It was Shanghai’s Hongkou district (also spelled as ‘Hongkew’) that became the main Jewish neighborhood. Since it was amongst the lesser developed areas of Shanghai, the cost of living was cheap there. But under Japanese control, the area’s Tilanqiao neighborhood (提篮桥) turned into a “designated area for stateless refugees”, simply a “ghetto”, where around 20,000 of its 50,000 residents were Jewish. Japanese authorities controlled the district and prohibited Jews from leaving the “Hongkou ghetto” without the required papers, which were hard to obtain.
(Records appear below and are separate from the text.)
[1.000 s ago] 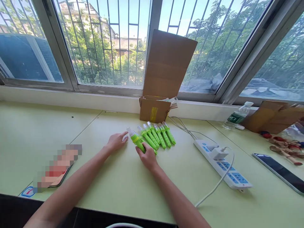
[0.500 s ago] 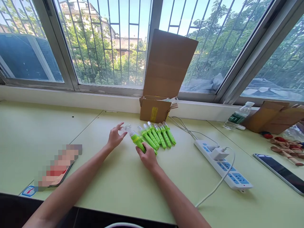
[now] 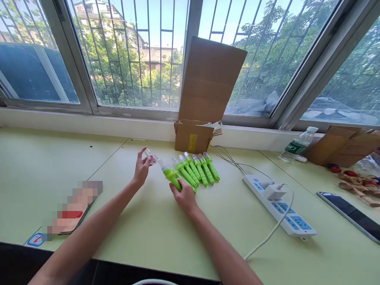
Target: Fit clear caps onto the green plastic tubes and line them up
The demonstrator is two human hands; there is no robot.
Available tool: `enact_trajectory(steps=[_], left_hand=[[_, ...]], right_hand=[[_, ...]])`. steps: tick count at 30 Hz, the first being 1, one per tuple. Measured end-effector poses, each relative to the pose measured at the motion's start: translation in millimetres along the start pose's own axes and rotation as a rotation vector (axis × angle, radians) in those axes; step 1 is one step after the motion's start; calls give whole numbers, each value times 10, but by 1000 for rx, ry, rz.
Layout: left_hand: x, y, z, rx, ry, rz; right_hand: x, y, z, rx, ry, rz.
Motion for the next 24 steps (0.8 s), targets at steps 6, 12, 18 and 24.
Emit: enact_trajectory(steps=[6,12,18,24], left_hand=[[-49,49,-40,-88,-35,3],[-109,134,-99,-119,4,86],[-154,222,-119,-117,10,173],[-189,292,-68,-45,-29,269]], right_hand=[[5,12,-6,-61,-11,-3],[1,18,2,-87,-31,-16],[6,14,18,-71,-57,-23],[9,5,21,-66,-69,-36]])
Point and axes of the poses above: each hand's wrist, its own x-axis towards the middle knuckle, its own y-axis out of the palm, z = x × y, the point moved 7 cm from there along x, towards the middle knuckle, and after that the axes turned 4 degrees about x, right-handed, at the moved point
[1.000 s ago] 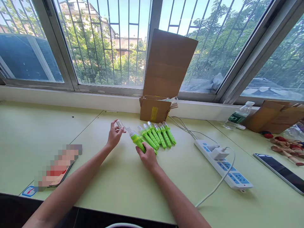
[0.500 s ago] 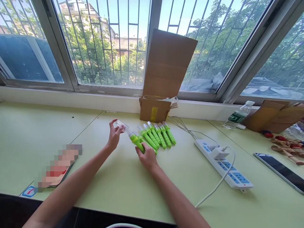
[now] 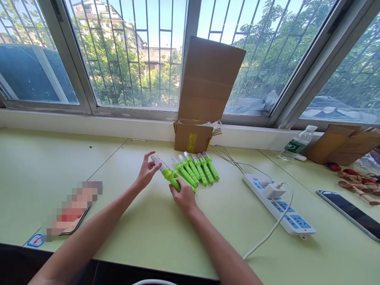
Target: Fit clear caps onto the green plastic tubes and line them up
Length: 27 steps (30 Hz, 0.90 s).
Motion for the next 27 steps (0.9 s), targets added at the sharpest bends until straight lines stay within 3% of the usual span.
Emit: enact_trajectory(steps=[4,17,27], left_hand=[[-18,59,1,61,26,66],[51,-113,105,229,65,-67],[48,-103,71,140,30,-72]], right_hand=[[-2,-6,1,-4,5,1],[2,-28,-63,31,-10,-57],[2,-49,-60,-15,-31,-88]])
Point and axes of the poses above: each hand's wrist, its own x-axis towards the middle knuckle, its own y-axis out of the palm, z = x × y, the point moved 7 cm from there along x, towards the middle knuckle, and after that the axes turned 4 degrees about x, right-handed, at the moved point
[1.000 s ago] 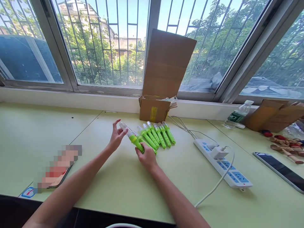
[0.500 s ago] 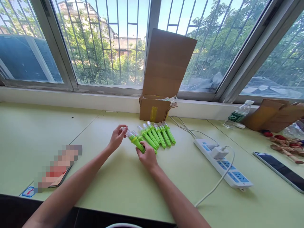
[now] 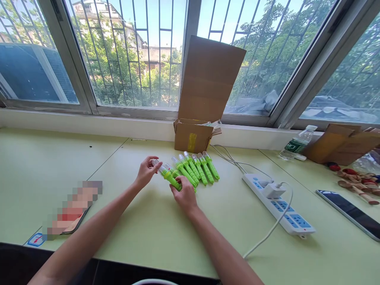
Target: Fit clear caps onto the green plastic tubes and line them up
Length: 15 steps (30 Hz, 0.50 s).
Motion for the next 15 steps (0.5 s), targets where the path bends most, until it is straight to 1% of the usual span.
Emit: enact_trajectory(steps=[7,15], left_hand=[[13,28,18,-57,-16,43],[28,12,36,-98,-43,41]], right_hand=[[0,-12,13,11,-5,-7],[-8,-19,-1,37,-26,-28]])
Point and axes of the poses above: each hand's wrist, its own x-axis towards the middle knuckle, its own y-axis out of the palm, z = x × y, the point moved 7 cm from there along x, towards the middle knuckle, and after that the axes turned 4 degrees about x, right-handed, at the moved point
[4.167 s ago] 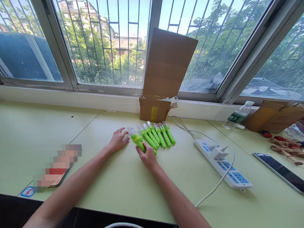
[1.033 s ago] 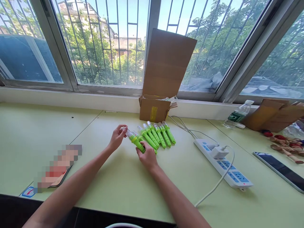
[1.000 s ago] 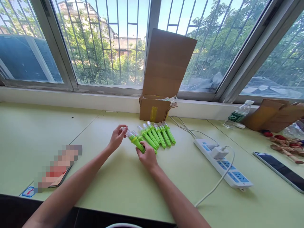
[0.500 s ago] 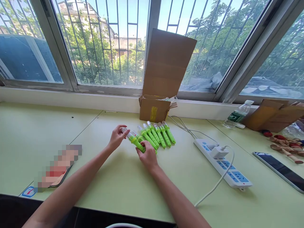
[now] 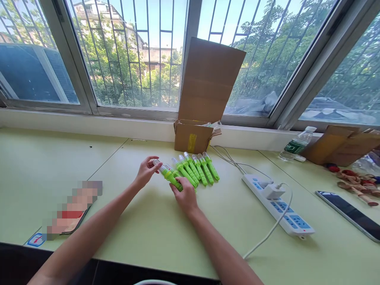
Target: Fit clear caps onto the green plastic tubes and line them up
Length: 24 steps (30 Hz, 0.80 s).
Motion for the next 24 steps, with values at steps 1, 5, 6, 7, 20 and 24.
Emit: enact_trajectory(steps=[1,5,6,7,20,24], left_hand=[[3,-5,2,-5,0,-4],[15,-16,11,-12,-4,-10],[16,-18,15,-12,-8,-10],[16,-19,19,-11,-13,-10],[14,-52,85,-13,-44,-21],[12,-54,76,-29,-59,-22]], right_hand=[[0,0,1,0,-3,1],[-1,27,7,-11,-2,39],[-1,34,7,-14,0,47],[0,37,4,-16,4,50],[11,-24,25,-59,-8,17],[7,-9,53,-30,-37,44]])
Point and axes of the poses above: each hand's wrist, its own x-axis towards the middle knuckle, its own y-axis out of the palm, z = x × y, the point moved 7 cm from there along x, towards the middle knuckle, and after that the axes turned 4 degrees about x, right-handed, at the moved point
According to Evelyn Pike Rubin, one of the German-Jewish refugees who survived in Shanghai during the 1939-1947 period, the designated area only came in 1943. She told What’s on Weibo: “Until 1943 we could live anywhere. As a matter of fact, I lived with my parents on Avenue Joffre. It was not until May of 1943 that the so-called ‘ghetto’ was established. Mr. Ghoya gave out the passes – sometimes with difficulty. My mother got a pass and did business outside the ghetto and I and my friends got passes to continue attending the Shanghai Jewish school in the former International Settlerment on Seymour Road.”

Evelyn Pike Rubin later published a book about her experiences in Shanghai, titled Ghetto Shanghai (1998: link).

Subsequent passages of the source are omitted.